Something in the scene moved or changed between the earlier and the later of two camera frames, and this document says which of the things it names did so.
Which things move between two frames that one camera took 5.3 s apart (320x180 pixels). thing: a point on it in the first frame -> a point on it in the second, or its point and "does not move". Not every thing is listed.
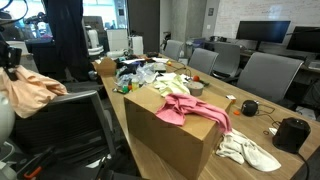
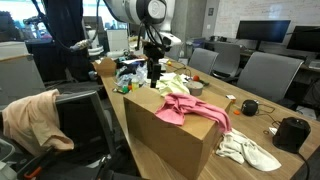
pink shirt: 177,106 does not move
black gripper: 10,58 -> 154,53
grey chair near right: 268,75 does not move
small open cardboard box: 106,67 does not move
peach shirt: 30,92 -> 33,123
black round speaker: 291,134 does not move
------
# Exercise objective
An exact reprint of the records above is required, with all pictures left out.

# Answer to the exercise
Something in the scene moved or changed between the earlier and the later of two camera frames, and this document says which of the things it names did so.
Which things move between two frames that one camera took 5.3 s apart (320x180 pixels). thing: a point on it in the first frame -> a point on it in the second, or its point and "does not move". Not every thing is listed.
pink shirt: 177,106 does not move
black gripper: 10,58 -> 154,53
grey chair near right: 268,75 does not move
small open cardboard box: 106,67 does not move
peach shirt: 30,92 -> 33,123
black round speaker: 291,134 does not move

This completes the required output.